Видно было, что парень силится припомнить.
– Все, что я запомнил, это темное пальто. Длинное.
– Он только расплатился или сделал что-то еще?
– Кажется, походил по рядам. Впрочем, ничего не купил.
Пендергаст напрягся.
– В задних рядах у вас есть камеры слежения?
– Да, конечно.
– Я бы хотел посмотреть записи, сделанные прошлой ночью.
Парень замялся.
– Система на тридцатом часу работы заканчивает цикл и начинает новый, стирая предыдущие записи...
– Тогда, прошу вас, остановите запись сейчас. Я должен увидеть пленку.
Заправщик с готовностью вскочил и побежал куда-то.
– Похоже, мы наконец-то его опережаем, – сказал Д'Агоста.
Пендергаст обратил на него глаза, которые казались почти мертвыми.
– Напротив, Диоген надеялся, что мы найдем это место.
– Откуда ты знаешь?
Пендергаст не ответил.
Заправщик, отдуваясь, пришел с видеопленкой. Пендергаст вынул кассету из видеомагнитофона и поставил на ее место пленку. На экран выплыло внутреннее пространство магазина с обозначением даты и времени в левом нижнем углу. Пендергаст нажал на кнопку перемотки, остановил, снова перемотал. Установил время – три часа ночи, 28 января. Затем дал зазор в полчаса, чтобы исключить возможность ошибки. Они стали просматривать запись, задав ускорение.

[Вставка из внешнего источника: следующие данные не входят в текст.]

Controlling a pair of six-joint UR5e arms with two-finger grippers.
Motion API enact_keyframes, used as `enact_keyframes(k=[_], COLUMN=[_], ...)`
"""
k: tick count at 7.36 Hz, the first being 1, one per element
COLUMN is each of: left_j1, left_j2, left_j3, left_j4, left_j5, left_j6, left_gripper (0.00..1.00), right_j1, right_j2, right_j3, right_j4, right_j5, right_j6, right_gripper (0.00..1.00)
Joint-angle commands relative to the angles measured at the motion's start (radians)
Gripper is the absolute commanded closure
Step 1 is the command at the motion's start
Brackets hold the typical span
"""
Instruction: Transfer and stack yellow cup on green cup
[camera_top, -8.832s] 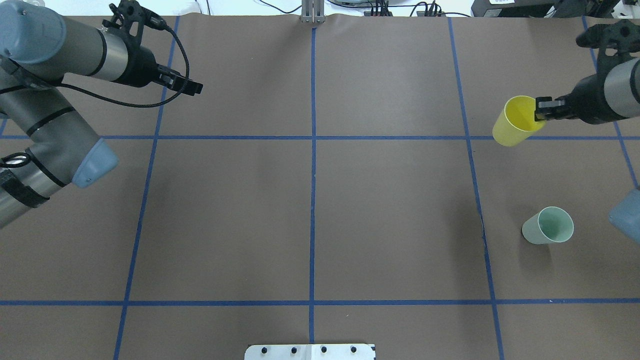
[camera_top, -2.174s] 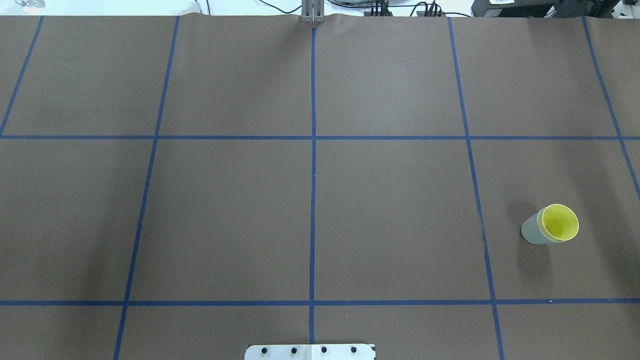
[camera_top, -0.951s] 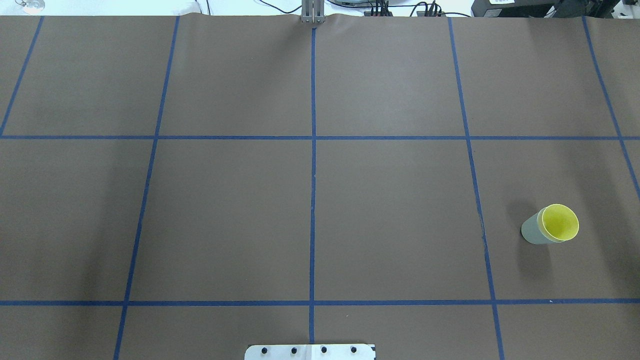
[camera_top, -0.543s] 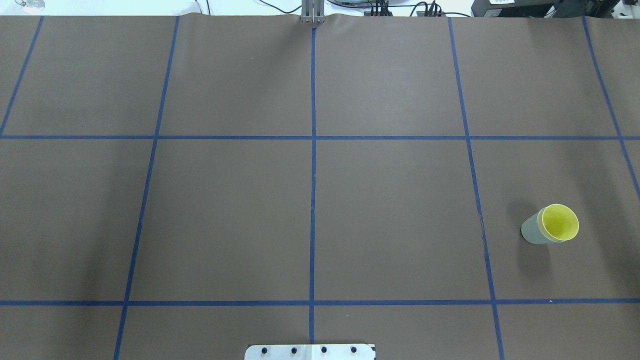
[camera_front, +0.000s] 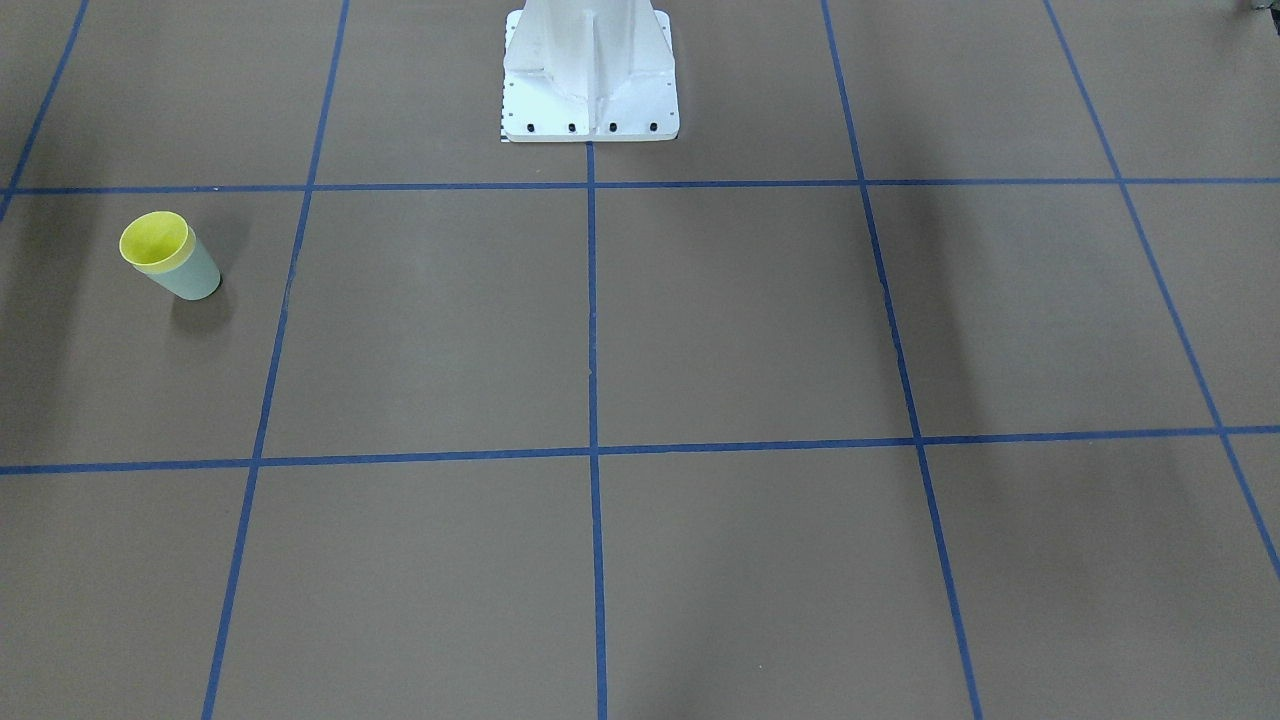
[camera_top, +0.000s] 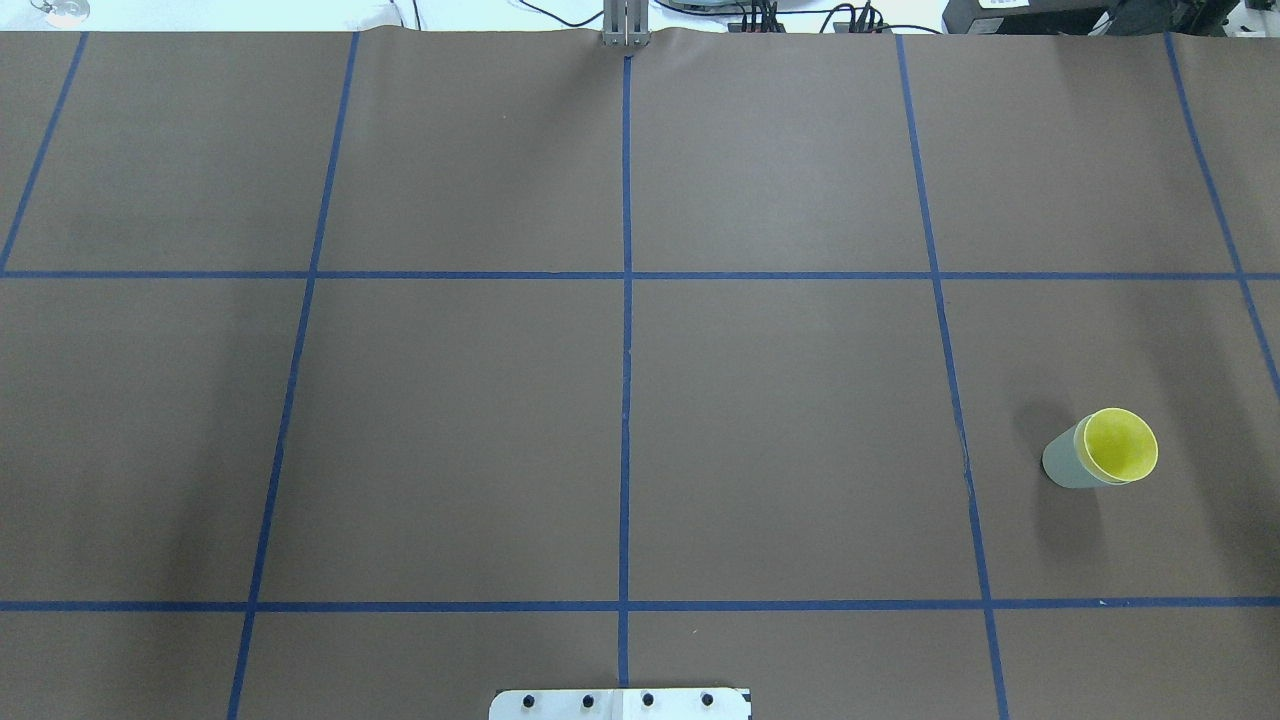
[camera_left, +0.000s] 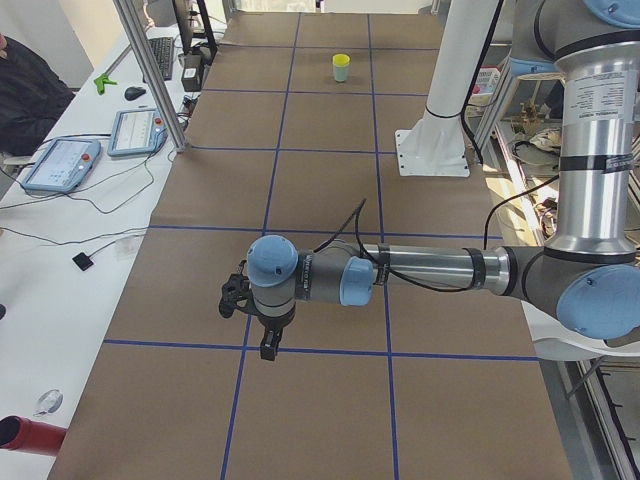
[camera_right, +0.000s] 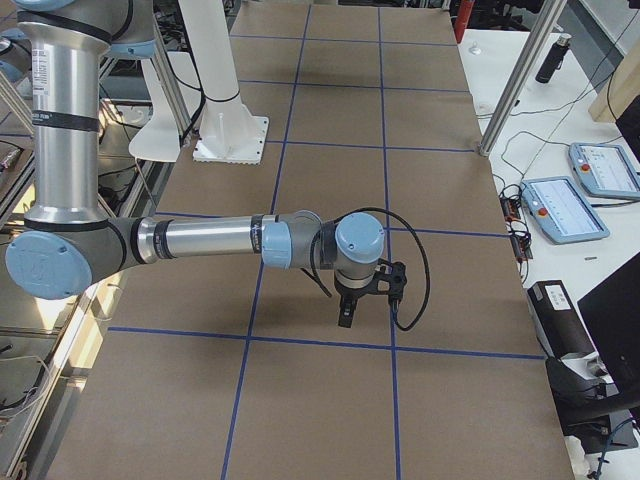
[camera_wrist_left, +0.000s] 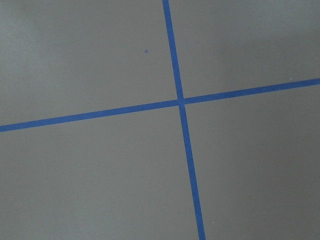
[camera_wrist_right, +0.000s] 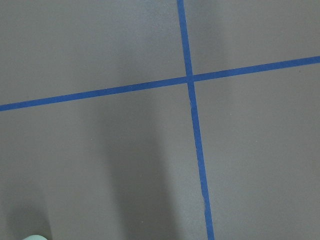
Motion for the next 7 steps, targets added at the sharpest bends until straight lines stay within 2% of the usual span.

Черно-белая картинка отличалась плохим качеством. Торговые ряды блестели, и блики отражались на экране. Время от времени, словно шарик в пинболе, выскакивала тень, хватала что-то с полки и снова исчезала.

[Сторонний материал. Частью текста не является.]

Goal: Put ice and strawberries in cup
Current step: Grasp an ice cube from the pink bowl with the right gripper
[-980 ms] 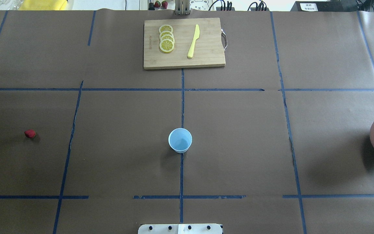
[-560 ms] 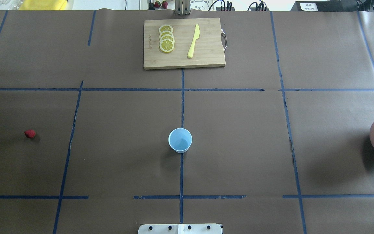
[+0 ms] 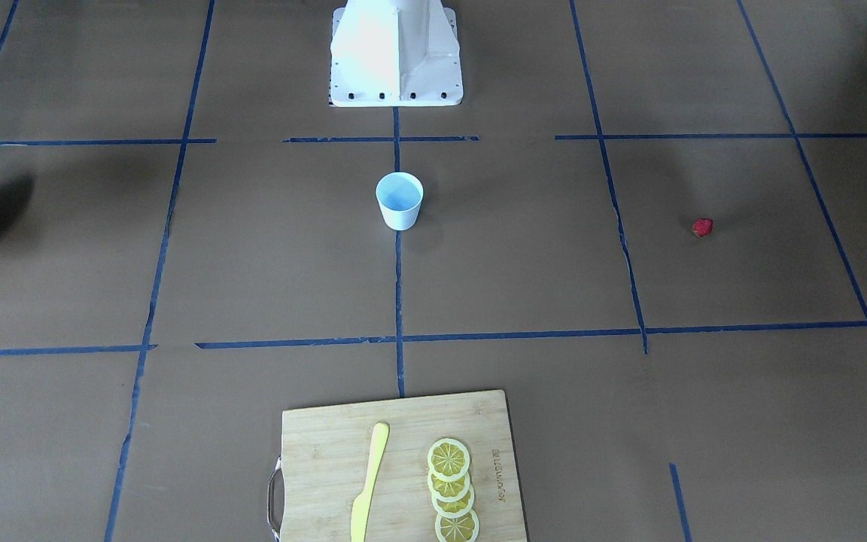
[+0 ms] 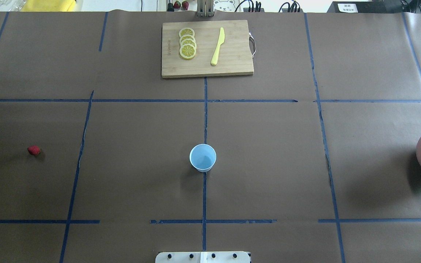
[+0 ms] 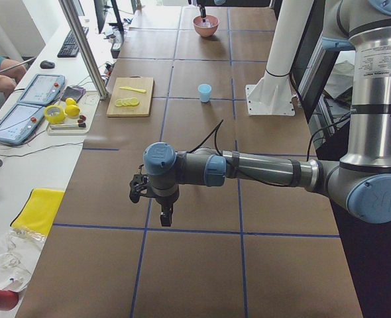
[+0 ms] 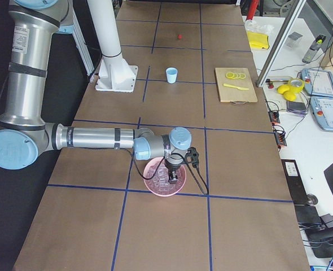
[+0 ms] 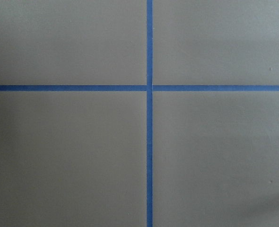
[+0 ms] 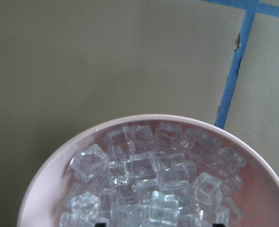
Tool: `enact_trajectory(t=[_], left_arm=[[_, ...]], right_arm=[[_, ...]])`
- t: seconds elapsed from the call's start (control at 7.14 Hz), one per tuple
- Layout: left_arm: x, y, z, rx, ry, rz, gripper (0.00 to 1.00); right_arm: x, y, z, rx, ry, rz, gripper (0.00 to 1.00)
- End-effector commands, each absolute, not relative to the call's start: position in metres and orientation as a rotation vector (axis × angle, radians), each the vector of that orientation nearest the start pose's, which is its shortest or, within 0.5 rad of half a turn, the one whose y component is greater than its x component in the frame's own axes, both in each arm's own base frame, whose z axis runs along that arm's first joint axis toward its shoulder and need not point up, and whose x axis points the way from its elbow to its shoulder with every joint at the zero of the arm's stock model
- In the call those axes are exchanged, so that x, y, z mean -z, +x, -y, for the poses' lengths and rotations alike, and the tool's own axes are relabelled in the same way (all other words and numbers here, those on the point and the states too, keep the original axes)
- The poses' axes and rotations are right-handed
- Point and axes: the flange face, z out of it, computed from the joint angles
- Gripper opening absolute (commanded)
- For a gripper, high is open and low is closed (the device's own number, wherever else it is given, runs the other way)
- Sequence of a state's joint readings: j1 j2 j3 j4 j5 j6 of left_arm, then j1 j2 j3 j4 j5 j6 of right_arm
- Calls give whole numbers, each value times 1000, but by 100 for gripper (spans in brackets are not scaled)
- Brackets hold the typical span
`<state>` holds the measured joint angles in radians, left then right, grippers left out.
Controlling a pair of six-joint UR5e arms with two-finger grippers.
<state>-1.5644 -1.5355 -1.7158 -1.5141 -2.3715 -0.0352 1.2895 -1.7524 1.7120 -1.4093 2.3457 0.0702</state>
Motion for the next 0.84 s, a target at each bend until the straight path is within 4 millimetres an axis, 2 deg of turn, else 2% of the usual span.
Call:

На экране появилась еще одна темная тень, и Пендергаст, нажав на кнопку «play», задал нормальную скорость. Фигура двигалась по проходу. Стало заметно, что глаза этого человека – разных оттенков серого цвета – ищут чего-то. И вот они, отыскав, остановились на видеокамере.
Это был Диоген. На лице его появилась улыбка. Он сунул руку в карман, извлек лист бумаги и невозмутимо развернул его перед камерой.
БРАВО, ФРАТЕР! ЗАВТРА НАБЕРИ НОМЕР 466 И СПРОСИ ВИОЛУ.
ЭТО НАША ПОСЛЕДНЯЯ СВЯЗЬ.
ВОЗМОЖНО, ЗАВТРА ДЛЯ НАС НАЧНЕТСЯ НОВАЯ ЖИЗНЬ!
VALEAS
– Четыреста шестьдесят шесть? – сказал Д'Агоста. – Это не номер неотложной помощи...
Он вдруг остановился. Это не телефонный номер, понял он, это адрес. Первая авеню, четыреста шестьдесят шесть – вход в Бельвью, через который спускались в нью-йоркский городской морг.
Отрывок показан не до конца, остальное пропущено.